*What you will do*
Please restate the entire listing verbatim.

-------- Data section --------

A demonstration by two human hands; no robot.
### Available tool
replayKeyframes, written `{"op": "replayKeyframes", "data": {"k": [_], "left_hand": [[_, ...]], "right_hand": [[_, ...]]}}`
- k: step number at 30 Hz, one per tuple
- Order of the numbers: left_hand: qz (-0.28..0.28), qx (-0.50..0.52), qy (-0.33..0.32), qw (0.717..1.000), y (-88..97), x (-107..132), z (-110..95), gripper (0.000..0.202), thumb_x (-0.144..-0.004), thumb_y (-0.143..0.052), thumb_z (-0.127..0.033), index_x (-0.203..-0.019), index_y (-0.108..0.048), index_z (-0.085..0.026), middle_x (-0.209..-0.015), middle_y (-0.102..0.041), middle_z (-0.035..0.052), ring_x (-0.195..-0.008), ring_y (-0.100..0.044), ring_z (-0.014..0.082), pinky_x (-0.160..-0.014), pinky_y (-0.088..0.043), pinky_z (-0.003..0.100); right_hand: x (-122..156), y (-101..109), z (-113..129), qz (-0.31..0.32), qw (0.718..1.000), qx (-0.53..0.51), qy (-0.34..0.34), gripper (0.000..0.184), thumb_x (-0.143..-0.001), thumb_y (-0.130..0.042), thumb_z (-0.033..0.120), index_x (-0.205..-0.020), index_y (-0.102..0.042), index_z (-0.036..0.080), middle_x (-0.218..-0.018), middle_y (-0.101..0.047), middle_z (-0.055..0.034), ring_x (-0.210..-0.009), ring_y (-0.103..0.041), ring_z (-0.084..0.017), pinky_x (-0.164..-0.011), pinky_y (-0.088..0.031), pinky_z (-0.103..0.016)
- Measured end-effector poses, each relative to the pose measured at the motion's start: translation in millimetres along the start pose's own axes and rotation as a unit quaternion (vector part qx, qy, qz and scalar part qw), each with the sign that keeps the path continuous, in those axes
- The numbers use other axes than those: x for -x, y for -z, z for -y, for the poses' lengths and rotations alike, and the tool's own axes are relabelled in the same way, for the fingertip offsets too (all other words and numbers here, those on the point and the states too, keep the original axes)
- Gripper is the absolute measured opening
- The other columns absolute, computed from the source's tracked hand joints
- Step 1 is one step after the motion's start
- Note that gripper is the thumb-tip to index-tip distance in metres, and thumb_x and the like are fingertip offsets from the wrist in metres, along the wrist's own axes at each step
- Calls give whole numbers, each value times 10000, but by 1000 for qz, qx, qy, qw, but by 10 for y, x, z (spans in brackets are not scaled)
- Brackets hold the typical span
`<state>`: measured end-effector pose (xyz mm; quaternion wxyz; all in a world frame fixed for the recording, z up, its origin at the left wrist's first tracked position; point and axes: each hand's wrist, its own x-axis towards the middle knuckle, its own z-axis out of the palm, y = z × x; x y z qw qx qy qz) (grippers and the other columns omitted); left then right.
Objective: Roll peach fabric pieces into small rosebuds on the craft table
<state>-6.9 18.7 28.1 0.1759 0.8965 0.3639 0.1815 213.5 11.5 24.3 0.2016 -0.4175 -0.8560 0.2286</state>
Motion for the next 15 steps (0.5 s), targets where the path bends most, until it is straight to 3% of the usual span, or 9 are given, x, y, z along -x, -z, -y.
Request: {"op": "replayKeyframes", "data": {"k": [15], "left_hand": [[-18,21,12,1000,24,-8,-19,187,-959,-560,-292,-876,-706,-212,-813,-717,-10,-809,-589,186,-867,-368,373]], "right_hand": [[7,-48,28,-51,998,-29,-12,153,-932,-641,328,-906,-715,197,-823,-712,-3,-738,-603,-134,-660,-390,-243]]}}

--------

*Answer to the exercise*
A demonstration by two human hands; no robot.
### Available tool
replayKeyframes, written `{"op": "replayKeyframes", "data": {"k": [_], "left_hand": [[_, ...]], "right_hand": [[_, ...]]}}`
- k: step number at 30 Hz, one per tuple
- Order of the numbers: left_hand: qz (-0.28..0.28), qx (-0.50..0.52), qy (-0.33..0.32), qw (0.717..1.000), y (-88..97), x (-107..132), z (-110..95), gripper (0.000..0.202), thumb_x (-0.144..-0.004), thumb_y (-0.143..0.052), thumb_z (-0.127..0.033), index_x (-0.203..-0.019), index_y (-0.108..0.048), index_z (-0.085..0.026), middle_x (-0.209..-0.015), middle_y (-0.102..0.041), middle_z (-0.035..0.052), ring_x (-0.195..-0.008), ring_y (-0.100..0.044), ring_z (-0.014..0.082), pinky_x (-0.160..-0.014), pinky_y (-0.088..0.043), pinky_z (-0.003..0.100); right_hand: x (-122..156), y (-101..109), z (-113..129), qz (-0.31..0.32), qw (0.718..1.000), qx (-0.53..0.51), qy (-0.34..0.34), gripper (0.000..0.184), thumb_x (-0.143..-0.001), thumb_y (-0.130..0.042), thumb_z (-0.033..0.120), index_x (-0.205..-0.020), index_y (-0.102..0.042), index_z (-0.036..0.080), middle_x (-0.218..-0.018), middle_y (-0.101..0.047), middle_z (-0.055..0.034), ring_x (-0.210..-0.009), ring_y (-0.103..0.041), ring_z (-0.084..0.017), pinky_x (-0.164..-0.011), pinky_y (-0.088..0.031), pinky_z (-0.103..0.016)
- Measured end-effector poses, each relative to the pose measured at the motion's start: translation in millimetres along the start pose's own axes and rotation as a unit quaternion (vector part qx, qy, qz and scalar part qw), each with the sign that keeps the path continuous, in those axes
- The numbers use other axes than those: x for -x, y for -z, z for -y, for the poses' lengths and rotations alike, and the tool's own axes are relabelled in the same way, for the fingertip offsets too (all other words and numbers here, those on the point and the states too, keep the original axes)
- Gripper is the absolute measured opening
- The other columns absolute, computed from the source's tracked hand joints
- Step 1 is one step after the motion's start
- Note that gripper is the thumb-tip to index-tip distance in metres, and thumb_x and the like are fingertip offsets from the wrist in metres, along the wrist's own axes at each step
- Calls give whole numbers, each value times 10000, but by 1000 for qz, qx, qy, qw, but by 10 for y, x, z (spans in brackets are not scaled)
- Brackets hold the typical span
`<state>`: measured end-effector pose (xyz mm; quaternion wxyz; all in a world frame fixed for the recording, z up, its origin at the left wrist's first tracked position; point and axes: each hand's wrist, its own x-axis towards the middle knuckle, its own z-axis out of the palm, y = z × x; x y z qw qx qy qz) (grippers and the other columns omitted); left then right.
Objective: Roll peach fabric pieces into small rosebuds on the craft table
<state>-6.9 18.7 28.1 0.1759 0.8965 0.3639 0.1815 213.5 11.5 24.3 0.2016 -0.4175 -0.8560 0.2286</state>
Motion for the next 15 steps (0.5 s), targets where the path bends most, until it is straight to 3% of the usual span, or 9 are given, x, y, z along -x, -z, -y.
Request: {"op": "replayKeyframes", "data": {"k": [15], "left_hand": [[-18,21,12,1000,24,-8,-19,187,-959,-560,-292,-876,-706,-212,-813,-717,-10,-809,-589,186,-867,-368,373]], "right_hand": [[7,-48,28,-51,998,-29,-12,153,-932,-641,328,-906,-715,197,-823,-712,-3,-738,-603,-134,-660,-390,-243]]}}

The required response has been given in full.